> [Instructions for the task] Look below for the line containing "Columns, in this"; from there through the line containing "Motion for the", both lines included, please set down each line exactly and nothing else.

> [Given information]
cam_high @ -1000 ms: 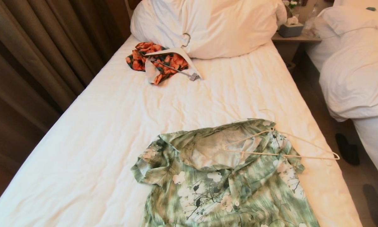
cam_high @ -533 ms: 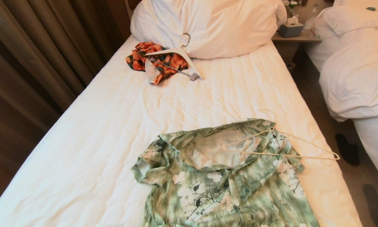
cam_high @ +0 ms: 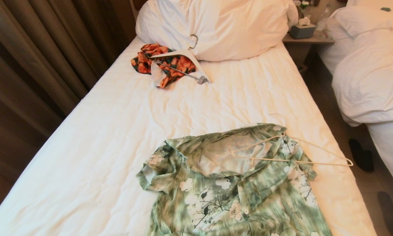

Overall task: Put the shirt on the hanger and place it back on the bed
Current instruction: Lift the shirt and hanger

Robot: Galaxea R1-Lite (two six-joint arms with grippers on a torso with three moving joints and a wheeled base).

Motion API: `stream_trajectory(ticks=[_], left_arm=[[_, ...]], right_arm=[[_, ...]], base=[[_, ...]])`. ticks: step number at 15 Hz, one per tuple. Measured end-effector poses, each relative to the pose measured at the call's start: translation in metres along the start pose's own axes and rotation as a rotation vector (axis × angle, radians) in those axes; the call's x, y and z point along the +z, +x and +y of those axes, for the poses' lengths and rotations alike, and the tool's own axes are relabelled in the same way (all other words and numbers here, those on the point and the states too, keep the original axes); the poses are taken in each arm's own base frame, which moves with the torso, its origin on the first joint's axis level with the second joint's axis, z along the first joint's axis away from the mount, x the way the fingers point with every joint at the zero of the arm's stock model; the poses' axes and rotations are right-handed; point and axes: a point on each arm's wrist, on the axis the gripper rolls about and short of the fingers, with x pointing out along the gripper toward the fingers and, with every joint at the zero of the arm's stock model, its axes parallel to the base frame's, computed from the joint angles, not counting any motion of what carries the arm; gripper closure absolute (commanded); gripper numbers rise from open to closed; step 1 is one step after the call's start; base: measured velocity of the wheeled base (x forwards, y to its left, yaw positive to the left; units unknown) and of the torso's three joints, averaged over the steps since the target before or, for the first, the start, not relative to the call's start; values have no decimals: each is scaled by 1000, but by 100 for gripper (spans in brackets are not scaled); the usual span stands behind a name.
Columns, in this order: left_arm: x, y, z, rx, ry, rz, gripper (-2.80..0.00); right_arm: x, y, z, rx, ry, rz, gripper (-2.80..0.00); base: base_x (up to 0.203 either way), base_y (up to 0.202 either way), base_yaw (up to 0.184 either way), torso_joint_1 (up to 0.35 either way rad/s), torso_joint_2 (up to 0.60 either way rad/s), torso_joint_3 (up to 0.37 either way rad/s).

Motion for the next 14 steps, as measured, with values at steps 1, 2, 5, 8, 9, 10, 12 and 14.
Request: stream_trajectory(ticks=[1,2,5,8,9,10,12,14], left_arm=[[0,0,0,0,0,0,0],[0,0,0,0,0,0,0],[0,0,0,0,0,0,0],[0,0,0,0,0,0,0],[0,0,0,0,0,0,0],[0,0,0,0,0,0,0],[0,0,0,0,0,0,0],[0,0,0,0,0,0,0]], right_arm=[[11,5,0,5,10,29,0],[24,11,1,6,24,61,0],[67,43,1,-4,69,161,0],[113,91,0,-29,86,267,0],[127,109,-2,-39,84,303,0],[139,126,-4,-52,77,339,0],[152,163,-10,-76,44,432,0],[151,196,-21,-81,-7,555,0]], base=[[0,0,0,0,0,0],[0,0,0,0,0,0],[0,0,0,0,0,0],[0,0,0,0,0,0],[0,0,0,0,0,0],[0,0,0,0,0,0],[0,0,0,0,0,0],[0,0,0,0,0,0]])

> [Output]
Columns, in this order: left_arm: x, y, z, rx, ry, rz, gripper (-2.80..0.00); right_arm: x, y, z, rx, ry, rz, gripper (-2.80..0.00); base: base_x (up to 0.203 either way), base_y (up to 0.202 either way), base_yaw (up to 0.184 either way), torso_joint_1 (up to 0.35 either way rad/s), torso_joint_2 (up to 0.60 either way rad/s), torso_joint_3 (up to 0.37 either way rad/s).

Motion for the next 14 steps, as measured, with values at steps 1, 2, 5, 8, 9, 10, 12 and 14.

No further output is needed.